Plutôt que d'engager, comme on l'observe hélas trop souvent, des tests puérils et stériles, consistant à vérifier que des mouvements fictifs de fonds sont correctement enregistrés dans les bases de données (ceux qui ont si peu confiance dans la technologie feraient mieux de s'en tenir aux pièces et aux billets !), l'autorité monétaire singapourienne a confié à DBS une des premières expérimentations de son dollar numérique, dans un cadre limité mais opérationnel, sur un scénario réel et vraiment différenciateur.
En l'occurrence, l'opération a pour but d'évaluer sur le terrain les bénéfices potentiels de l'instrument avec un dispositif de bons d'achat ciblés gouvernementaux, dans la même logique que celle qui prévaut chez nous dans l'attribution d'aides spécifiques (par exemple sur les dépenses de carburant) face à la flambée des prix. Ce premier pilote, dont la durée prévue est de quatre semaines, concerne un millier de consommateurs et six enseignes populaires (restaurants et cafés, particulièrement affectés par la crise).
La promesse sous-jacente à la tentative de « digitalisation » avancée des coupons, alors qu'ils sont déjà largement exploités, y compris dans un format électronique, est de profiter de la capacité inédite de programmer les usages de l'argent distribué grâce à des contrats intelligents, de manière à éliminer dès son émission toutes les tracasseries administratives habituellement liées à ces outils (et la charge de travail qu'elles représentent pour les entreprises) tout en évitant les délais de remboursement.
Au-delà du périmètre retenu pour l'expérimentation de DBS, la perspective envisagée s'étend à toutes les opportunités d'attribution d'argent dans un objectif précis. Plus précisément, l'idée est de procurer à un payeur la faculté de définir – moyennant la création et le déploiement d'un algorithme ad hoc, à sa main – les obligations et contraintes qui régissent la destination des sommes qu'il envoie. Les subventions publiques, mais aussi les donations à des associations ou certains paiements (tels que ceux des assureurs), fournissent quelques options de mise en œuvre possibles.
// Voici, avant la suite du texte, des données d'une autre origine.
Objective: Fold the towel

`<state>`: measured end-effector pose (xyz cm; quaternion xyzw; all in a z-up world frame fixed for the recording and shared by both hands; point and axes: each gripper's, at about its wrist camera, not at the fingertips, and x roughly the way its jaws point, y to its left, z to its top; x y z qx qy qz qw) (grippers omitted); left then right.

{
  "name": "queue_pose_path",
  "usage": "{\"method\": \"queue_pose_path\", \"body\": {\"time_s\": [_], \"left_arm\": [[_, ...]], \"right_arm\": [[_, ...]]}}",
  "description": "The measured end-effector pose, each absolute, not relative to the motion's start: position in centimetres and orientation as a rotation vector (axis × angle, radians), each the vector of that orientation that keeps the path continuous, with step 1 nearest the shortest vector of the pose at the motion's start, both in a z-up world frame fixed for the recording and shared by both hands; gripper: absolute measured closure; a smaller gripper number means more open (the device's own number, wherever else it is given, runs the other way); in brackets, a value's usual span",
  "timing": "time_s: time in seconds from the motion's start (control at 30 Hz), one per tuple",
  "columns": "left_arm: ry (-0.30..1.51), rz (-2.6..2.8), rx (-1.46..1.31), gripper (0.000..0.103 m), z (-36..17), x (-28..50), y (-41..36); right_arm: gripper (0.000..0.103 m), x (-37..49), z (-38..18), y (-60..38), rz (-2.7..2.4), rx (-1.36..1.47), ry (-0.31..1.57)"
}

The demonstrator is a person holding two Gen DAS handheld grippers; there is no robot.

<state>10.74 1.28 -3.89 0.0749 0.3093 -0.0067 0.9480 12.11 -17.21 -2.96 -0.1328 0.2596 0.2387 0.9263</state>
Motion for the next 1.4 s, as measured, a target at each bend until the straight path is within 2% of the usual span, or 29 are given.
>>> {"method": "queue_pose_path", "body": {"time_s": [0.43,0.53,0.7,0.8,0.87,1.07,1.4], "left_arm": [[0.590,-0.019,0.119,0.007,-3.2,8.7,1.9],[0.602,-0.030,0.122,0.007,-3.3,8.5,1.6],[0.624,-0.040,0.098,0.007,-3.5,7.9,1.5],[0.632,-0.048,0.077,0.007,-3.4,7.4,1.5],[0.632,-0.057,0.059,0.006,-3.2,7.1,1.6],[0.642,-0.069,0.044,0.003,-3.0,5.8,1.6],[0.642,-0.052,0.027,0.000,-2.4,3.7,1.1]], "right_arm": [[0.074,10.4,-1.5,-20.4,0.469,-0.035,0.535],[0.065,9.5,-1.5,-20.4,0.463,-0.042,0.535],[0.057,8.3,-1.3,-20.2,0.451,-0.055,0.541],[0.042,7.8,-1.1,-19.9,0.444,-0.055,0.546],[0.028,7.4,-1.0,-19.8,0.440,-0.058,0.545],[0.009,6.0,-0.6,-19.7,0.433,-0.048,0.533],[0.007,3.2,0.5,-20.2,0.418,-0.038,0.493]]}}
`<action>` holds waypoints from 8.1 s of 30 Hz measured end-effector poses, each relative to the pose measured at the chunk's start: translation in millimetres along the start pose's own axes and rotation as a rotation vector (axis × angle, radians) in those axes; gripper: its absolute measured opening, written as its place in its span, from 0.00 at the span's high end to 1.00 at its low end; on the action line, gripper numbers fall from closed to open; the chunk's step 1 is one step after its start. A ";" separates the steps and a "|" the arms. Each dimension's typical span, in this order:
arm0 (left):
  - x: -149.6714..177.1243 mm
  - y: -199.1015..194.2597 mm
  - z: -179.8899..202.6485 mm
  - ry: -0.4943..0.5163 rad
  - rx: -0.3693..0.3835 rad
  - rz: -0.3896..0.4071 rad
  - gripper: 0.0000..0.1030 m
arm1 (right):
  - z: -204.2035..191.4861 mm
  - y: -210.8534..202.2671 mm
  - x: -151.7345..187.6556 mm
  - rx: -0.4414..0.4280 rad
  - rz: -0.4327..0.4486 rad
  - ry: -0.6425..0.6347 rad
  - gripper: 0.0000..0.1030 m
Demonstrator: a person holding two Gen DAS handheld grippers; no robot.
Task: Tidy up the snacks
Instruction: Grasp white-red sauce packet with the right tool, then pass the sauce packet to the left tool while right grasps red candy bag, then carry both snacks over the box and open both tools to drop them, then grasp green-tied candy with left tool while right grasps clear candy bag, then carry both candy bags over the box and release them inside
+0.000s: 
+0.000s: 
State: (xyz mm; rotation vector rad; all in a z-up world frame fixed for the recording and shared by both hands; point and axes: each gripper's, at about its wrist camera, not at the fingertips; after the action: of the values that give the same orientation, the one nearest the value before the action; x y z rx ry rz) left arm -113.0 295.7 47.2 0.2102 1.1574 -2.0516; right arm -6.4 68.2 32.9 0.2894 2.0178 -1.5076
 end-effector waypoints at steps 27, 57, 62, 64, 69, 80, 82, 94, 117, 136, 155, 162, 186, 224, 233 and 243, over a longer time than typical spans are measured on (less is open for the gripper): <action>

Les « monnaies digitales de banque centrale » suscitent autant de scepticisme que de curiosité parmi ses multiples parties prenantes. Étonnamment, rares sont aujourd'hui les initiatives qui cherchent à démontrer en conditions réelles les avantages que leur prêtent facilement leurs défenseurs… sur le papier. La démarche de DBS en est une et, si elle est correctement menée, elle pourrait être riche d'enseignements, entre autres sur la véritable faisabilité de ce principe de programmation de l'argent, dont chacun connait (ou devrait connaître) maintenant les dangers s'il n'est pas parfaitement maîtrisé.